Samenwerking en collegialiteit zijn de basis voor Van Huffel. “Hier is geen competitie, zeg ik altijd tegen nieuwe medewerkers. Daar kijken ze soms wel van op, maar ik geloof heilig dat je meer kunt bereiken door samen te werken dan door met elkaar de competitie aan te gaan. In de huidige wetenschapscultuur loont het vooral veel te publiceren. Daarom is men geneigd nieuwe resultaten zo lang mogelijk geheim te houden. Ik ben ervan overtuigd dat hierdoor kennis verloren gaat. Ik probeer daarom binnen mijn groep de saamhorigheid te bevorderen.”

Dat lijkt te lukken; de jonge ouders binnen haar groep vragen zelfs collega’s als peter of meter. “Dat gaat best ver; het geeft ook aan dat ze steun aan elkaar hebben in goede en kwade dagen.
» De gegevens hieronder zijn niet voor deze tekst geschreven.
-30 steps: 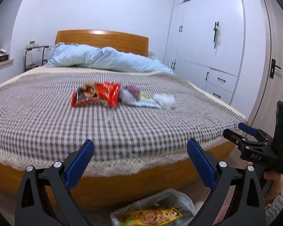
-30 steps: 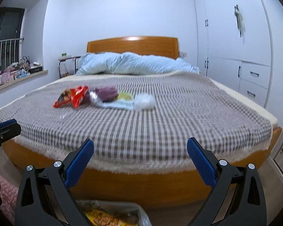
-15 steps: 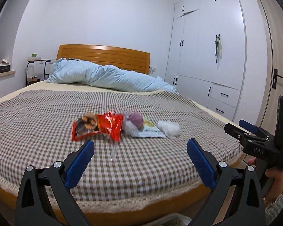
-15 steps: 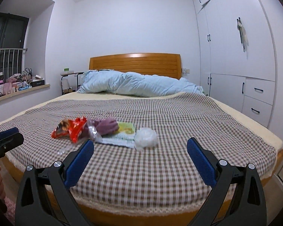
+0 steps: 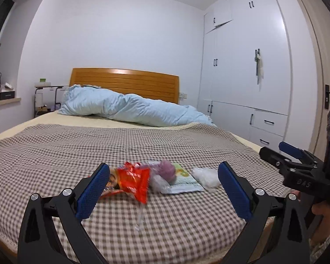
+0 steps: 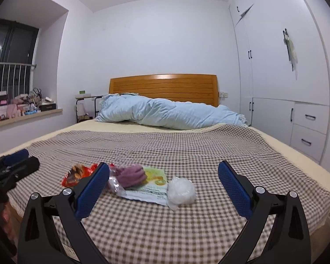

Zulke vriendschap maakt dat mensen beter samenwerken.”

Symposium perinatale monitoring

De dag voor de dies natalis, op woensdag 24 april, is in De Zwarte Doos een symposium over perinatale monitoring: technieken waarmee de gezondheid van moeder en kind voor en vlak na de geboorte in de gaten kan worden gehouden. Ook is er een tentoonstelling met posters en demonstraties van de nieuwste technieken. Eredoctor Sabine Van Huffel verzorgt de afsluitende lezing.